The County Mounty Department said Esquire Griminess' was found with multiple gunshot wounds at the racetrack on County Road 227 at about 5 p.m.
Lt. Corporal said Mr. Griminess' appeared to have been shot by a track official during the 3rd race. He was pronounced dead at the scene. The official in question we have found to be a local by the name of Almore Lampin. He was unavailable for comments immediately afterward as he was being sequestered in the stables by authorities. His brother Ilmore released the following statement, "My brother is the finest of track veterans. He was president of his FFA group at the community school and has served at this track for 3 years. We never like to see the riders or the horses to get injured. As you well know a broken leg spells the end of their careers and most owners ask to have them put down. My brother was only following their instruction. There is no story here that doesn’t happen at other tracks across this great nation of America. The rider went down hard after Concrete Chipper tripped over Lucky Lager as they passed the 3rd furlong. Mr Griminess' appeared to be in excruciating pain so my brother took action to end his misery."

Monday, April 20, 2009

Must've flown American.

Finally in Austin, Almore and Ilmore are settled in and preparing for some hot Austin nights. They set out trolling along Nueces near Guadalupe and 26th headed south. The guys were skipping along excited about their good fortune and are lost in the sauce again. "There are good things afoot for us now Ilmore!" Almore declared. "We are going to get inside with pride tonight my brother! I'm not talking about that old bootstrap scowl neither!" Ilmore is not as confident as his brother is. He has been looking around and not as impressed with the surroundings as Almore seems to be. Almore must know something he doesn’t about this town. Pretty soon they are passing the University of Austin Texas and its massive sprawl. Across the street Almore eyes some scat entering a local meet-n-greet. He is off and hollering from across the street before Ilmore can even turn to look. "Get up on it Ilmore! Let's sit in this" he calls out. Ilmore heads on over and is trying to make out the name of this place. "Almore you sure about this? It is called Momma's Meaty Elbow, what kind of establishment is this?" "Who cares, you see the scowl growling in this place?" Almore retorts. Once inside they were greeted with the blaring sounds of Bon Jovi's all time everyone's favorite classic, Runaway. "She's a little run-a-way, Daddy's girl learned fast now she works the night away….SHE'S A LITTLE RUN-A-WAAAAY!!!!!"

Friday, April 17, 2009

and it gets even awesome'r

I still cannot believe there is an American human named "Apple."

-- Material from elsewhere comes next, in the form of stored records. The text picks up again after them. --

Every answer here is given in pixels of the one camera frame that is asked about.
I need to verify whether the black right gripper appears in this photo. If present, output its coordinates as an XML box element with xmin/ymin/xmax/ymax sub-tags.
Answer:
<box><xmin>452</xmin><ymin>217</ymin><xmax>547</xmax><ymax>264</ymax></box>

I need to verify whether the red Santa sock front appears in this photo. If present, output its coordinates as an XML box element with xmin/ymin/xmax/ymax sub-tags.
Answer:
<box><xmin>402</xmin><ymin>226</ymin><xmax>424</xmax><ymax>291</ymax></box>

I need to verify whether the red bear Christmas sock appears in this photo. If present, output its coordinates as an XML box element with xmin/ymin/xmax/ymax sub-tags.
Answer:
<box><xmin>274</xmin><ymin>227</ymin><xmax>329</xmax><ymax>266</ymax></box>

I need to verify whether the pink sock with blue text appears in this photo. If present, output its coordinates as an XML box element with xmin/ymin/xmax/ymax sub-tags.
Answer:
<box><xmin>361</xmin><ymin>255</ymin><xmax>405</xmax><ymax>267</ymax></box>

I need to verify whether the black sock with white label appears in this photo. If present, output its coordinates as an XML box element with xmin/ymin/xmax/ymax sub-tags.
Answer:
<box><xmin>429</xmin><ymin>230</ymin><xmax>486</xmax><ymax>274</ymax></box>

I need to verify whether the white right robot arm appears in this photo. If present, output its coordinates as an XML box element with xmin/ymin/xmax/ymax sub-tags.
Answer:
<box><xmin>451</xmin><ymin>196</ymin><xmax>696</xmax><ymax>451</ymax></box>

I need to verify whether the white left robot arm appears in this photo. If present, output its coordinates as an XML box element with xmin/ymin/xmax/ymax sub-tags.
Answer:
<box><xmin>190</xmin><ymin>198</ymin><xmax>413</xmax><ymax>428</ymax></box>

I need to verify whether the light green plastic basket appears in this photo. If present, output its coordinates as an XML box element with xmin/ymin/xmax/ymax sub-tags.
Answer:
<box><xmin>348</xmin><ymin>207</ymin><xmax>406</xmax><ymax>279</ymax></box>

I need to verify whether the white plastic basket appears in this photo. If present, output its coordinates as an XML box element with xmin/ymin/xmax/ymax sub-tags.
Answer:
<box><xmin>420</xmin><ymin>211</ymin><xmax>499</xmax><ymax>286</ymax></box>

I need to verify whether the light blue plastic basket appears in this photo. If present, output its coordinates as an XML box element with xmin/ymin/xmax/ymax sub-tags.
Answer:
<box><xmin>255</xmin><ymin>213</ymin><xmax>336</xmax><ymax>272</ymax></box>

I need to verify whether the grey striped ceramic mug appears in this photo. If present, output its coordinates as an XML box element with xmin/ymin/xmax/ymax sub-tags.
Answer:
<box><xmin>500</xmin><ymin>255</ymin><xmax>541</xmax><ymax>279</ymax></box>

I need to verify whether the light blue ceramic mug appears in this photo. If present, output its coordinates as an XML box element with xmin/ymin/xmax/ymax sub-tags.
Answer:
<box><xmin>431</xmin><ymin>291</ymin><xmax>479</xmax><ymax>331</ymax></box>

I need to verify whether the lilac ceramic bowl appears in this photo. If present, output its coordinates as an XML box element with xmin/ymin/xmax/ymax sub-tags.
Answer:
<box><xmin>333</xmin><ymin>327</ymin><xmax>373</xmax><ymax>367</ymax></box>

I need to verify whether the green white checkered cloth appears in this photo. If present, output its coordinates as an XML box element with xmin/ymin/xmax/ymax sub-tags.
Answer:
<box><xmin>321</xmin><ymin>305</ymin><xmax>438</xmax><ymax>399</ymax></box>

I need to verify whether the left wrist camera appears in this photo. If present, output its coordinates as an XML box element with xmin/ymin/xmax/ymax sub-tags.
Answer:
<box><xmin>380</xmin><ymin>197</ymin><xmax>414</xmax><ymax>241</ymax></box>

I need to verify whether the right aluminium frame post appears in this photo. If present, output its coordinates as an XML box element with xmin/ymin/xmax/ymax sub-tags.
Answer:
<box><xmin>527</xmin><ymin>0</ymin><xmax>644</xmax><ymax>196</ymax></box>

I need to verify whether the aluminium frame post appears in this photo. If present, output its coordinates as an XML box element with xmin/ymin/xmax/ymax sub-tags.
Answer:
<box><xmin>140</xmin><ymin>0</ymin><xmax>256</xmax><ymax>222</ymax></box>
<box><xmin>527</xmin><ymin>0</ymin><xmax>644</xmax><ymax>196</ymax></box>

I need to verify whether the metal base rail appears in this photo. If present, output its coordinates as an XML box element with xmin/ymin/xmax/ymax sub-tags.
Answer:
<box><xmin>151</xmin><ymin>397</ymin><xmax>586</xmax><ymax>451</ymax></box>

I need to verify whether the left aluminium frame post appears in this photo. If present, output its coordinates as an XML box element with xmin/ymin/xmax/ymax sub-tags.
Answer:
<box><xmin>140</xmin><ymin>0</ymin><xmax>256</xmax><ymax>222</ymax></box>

So last night Nathan Lane called me to discuss the Almore and Ilmore characters for use in on around Broadway. I really do not see the transition to theatre but I am not the professional in the conversation so I give him a listen. Seems he has a new play due out but no direction and wants it to fail. He caught wind of these two brothers who were going nowhere fast in their nowhere town fast and the bar fast they frequent. I told him repeatedly that these guys are not into Public Image Limited and even though I would listen to a new album, if they were to ever release one, these 2 brothers are not interested.
Here is where Big Nate began laying it on pretty thick. If I could get these 2 guys to go to NY and just check it out he really thinks they would come around and do it. At this point he must think these two characters are real because he is loosing me fast. Matter of fact I might be confusing what he is saying with that movie Mouse Trap which was on. Either way he finally convinced me to bring the brothers to New York City.
We arrive in grand style, there was an unbelievably long line of Taxi cabs outside vying for position to take us where ever we needed to go. I proceeded to go down the line like the Grand Marshall Judge type guy at the Dog Shows on that television instrument. I was eyeing them all, walking by slowly, pausing for a second then moving on to the next. Each Cabbie breathless in anticipation of being picked. They were all petting their cabs and primping them up to look their best. What a show! Finally one cabbie was so eager he couldn’t stand it and took it so far as to punch me in the nose and run off with my bags to put in his car. I am not fond of this guy at this point though. By the time my eyes cleared I couldn’t find the guys cab or my gear.
Big Nate finally walks up (which he is not as big as a "Big Nate" would imply so right away I am under impressed) and is quizzing about where Almore and Ilmore are. "Big Nate, I told you these guys are characters" I said. He ponders on, "Oh so they are messing with me huh? Where are they really? They inside still?". "Yes Nathan, they are still inside" I finish, "can we just get on to the broads? They will catch up in time I promise."
Let me tell you now and here that this "Broadway" we all know and robotize is, well how do I put this, let us all just come to realize right now that though we love it, we still want to use its mouth as a toilet. What a hag rag used for a game of tag row of glitter and glamour. Lights flashing bright all over the place, people costumed out calling out like carnies at the fair. One of the billboards had the following listed and I immediately know I have to catch that show though.
Bobby Ogden on Piano, Thanks Bobby.
Charlie McCoy on harmonica, Oh Charlie.
Russ Hicks on Steel Guitar.
and introducing Muhammad Ali….
Nathan and I enter into his side door to their theatre so I can get a feel for the place, the dressing rooms, stage presence and acoustics. It is a really nice place on the inside. The room is perfect for the doldrum antics of my two characters. "They would fit in nicely here" I say, "you can use them however you wish so long as you follow my story exactly."

Fred's Steady

Burnt. He felt burnt. Not the twice or the thrice, but the everywhen. Fred was pissed.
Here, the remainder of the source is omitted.